Two charges are placed at a certain distance apart in air. If brass plate is introduced between them, the force between them will
A. increase
B. decrease
C. remain the same
D. become zero

Answer 1

Hint: Coulomb's law states that the force of attraction or repulsion between two charged bodies is directly proportional to the product of their charges and inversely proportional to the square of the distance between them. In order to find the solution of the Given the question we will use the concept of coulomb’s law.

Formula used:
$F = \dfrac{1}{{4\pi {\varepsilon _ \circ }K}}.\dfrac{{{q_1}{q_2}}}{{{r^2}}}$

Complete step-by-step answer:
Coulomb’s law or Coulomb’s inverse square states the force causing between the two electrically charged bodies to attract each other or repel each other.
Mathematically, it can be written as
$F = \dfrac{1}{{4\pi {\varepsilon _ \circ }K}}.\dfrac{{{q_1}{q_2}}}{{{r^2}}}$
Where $\varepsilon $ is absolute permittivity, $K$ is the dielectric constant of the medium in which the two charges are placed.
When two like charges are placed in air, then they will experience a force of repulsion from each other.
So, according to the question if brass plates are introduced between them, then there would be no force between them.
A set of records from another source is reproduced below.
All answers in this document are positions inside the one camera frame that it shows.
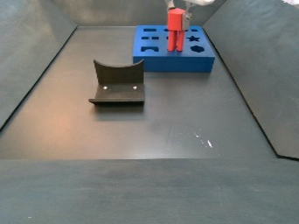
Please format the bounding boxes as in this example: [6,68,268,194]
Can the red three prong block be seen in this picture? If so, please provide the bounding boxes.
[167,8,185,52]

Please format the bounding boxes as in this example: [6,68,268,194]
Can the blue shape sorter board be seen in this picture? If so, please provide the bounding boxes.
[132,25,215,73]

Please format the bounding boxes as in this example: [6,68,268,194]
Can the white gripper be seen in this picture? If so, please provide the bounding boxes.
[164,0,215,31]

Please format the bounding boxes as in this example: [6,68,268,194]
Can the black curved holder bracket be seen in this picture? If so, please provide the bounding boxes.
[88,60,145,105]

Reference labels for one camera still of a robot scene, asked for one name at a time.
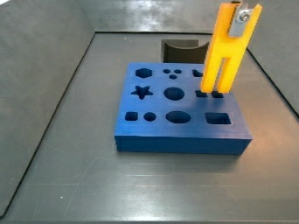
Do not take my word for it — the blue foam shape board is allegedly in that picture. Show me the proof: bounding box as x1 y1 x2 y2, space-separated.
114 62 252 155

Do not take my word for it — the yellow double-square peg object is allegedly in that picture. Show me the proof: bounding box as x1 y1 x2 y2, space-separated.
200 0 263 93

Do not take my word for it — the black curved holder stand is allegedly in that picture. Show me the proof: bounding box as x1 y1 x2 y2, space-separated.
161 39 209 64

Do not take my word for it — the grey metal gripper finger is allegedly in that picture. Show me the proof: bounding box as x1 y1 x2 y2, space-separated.
228 0 253 38

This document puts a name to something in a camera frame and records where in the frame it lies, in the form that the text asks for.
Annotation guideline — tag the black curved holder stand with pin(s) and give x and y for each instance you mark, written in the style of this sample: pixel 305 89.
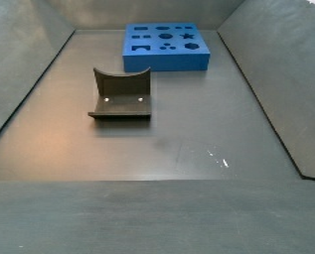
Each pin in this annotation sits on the black curved holder stand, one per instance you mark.
pixel 124 94

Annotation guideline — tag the blue shape-sorter block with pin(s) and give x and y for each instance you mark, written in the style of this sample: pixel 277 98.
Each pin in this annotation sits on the blue shape-sorter block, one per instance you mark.
pixel 164 47

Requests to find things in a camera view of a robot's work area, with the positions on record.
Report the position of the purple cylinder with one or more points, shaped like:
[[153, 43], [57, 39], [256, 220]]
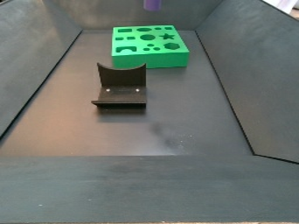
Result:
[[152, 5]]

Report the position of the green shape sorter board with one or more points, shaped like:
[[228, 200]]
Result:
[[153, 45]]

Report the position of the black curved stand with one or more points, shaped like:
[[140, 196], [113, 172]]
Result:
[[121, 86]]

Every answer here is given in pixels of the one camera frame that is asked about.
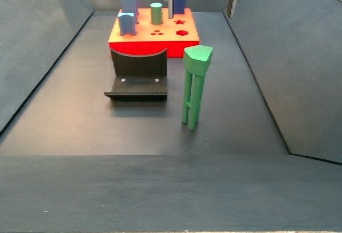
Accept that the green three prong peg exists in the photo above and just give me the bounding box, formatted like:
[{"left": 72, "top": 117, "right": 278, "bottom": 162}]
[{"left": 182, "top": 45, "right": 214, "bottom": 130}]

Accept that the green cylinder peg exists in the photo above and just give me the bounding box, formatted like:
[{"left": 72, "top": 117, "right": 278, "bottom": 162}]
[{"left": 150, "top": 3, "right": 163, "bottom": 25}]

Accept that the black curved holder stand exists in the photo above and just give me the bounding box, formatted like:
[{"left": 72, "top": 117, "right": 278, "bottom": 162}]
[{"left": 104, "top": 50, "right": 169, "bottom": 101}]

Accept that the red peg board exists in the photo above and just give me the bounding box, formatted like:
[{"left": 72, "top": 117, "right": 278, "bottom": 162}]
[{"left": 108, "top": 8, "right": 201, "bottom": 58}]

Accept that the short light blue arch block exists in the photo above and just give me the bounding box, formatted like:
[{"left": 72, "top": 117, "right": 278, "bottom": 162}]
[{"left": 118, "top": 13, "right": 136, "bottom": 36}]

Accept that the dark blue block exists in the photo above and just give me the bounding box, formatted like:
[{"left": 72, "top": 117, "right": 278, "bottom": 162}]
[{"left": 174, "top": 0, "right": 186, "bottom": 14}]

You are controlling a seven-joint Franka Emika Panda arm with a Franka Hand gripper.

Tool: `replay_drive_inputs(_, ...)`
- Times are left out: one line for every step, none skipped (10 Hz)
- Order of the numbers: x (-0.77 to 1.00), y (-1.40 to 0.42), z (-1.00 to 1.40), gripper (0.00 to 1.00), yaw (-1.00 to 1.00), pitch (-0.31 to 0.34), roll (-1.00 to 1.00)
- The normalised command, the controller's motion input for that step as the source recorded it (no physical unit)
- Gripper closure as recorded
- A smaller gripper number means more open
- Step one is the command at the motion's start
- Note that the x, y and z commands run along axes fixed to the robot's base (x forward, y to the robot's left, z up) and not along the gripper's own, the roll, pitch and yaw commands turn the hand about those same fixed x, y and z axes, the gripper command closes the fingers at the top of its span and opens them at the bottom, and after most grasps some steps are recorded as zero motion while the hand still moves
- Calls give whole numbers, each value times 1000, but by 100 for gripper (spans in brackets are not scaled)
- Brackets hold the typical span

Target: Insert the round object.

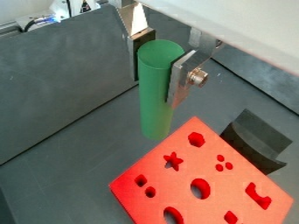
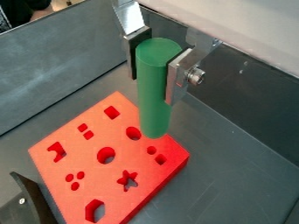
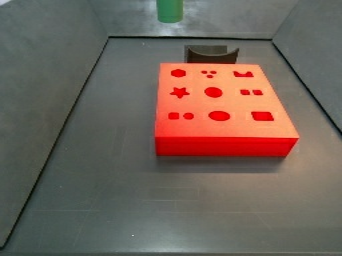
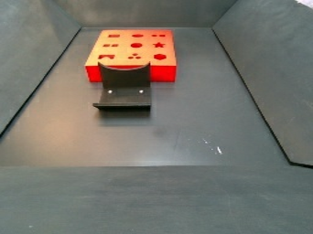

Because, if the two charges are positively charged, then both of them will try to attract electrons of the plate along opposite sides. Thus, there will be no net force acting on the electron plate and it will remain unchanged.
If the two charges are negative then both of them will try to repel electrons from both the sides and nothing will happen.
Therefore, an unaffected plate doesn’t affect the force between the two charges. So, the force between them will remain the same.

So, the correct answer is “Option C”.

Note: There are some limitations of Coulomb’s law such as:
1) This law is applicable only for the point charges which are at rest.
2) This law can only be applied where the inverse square law is obeyed.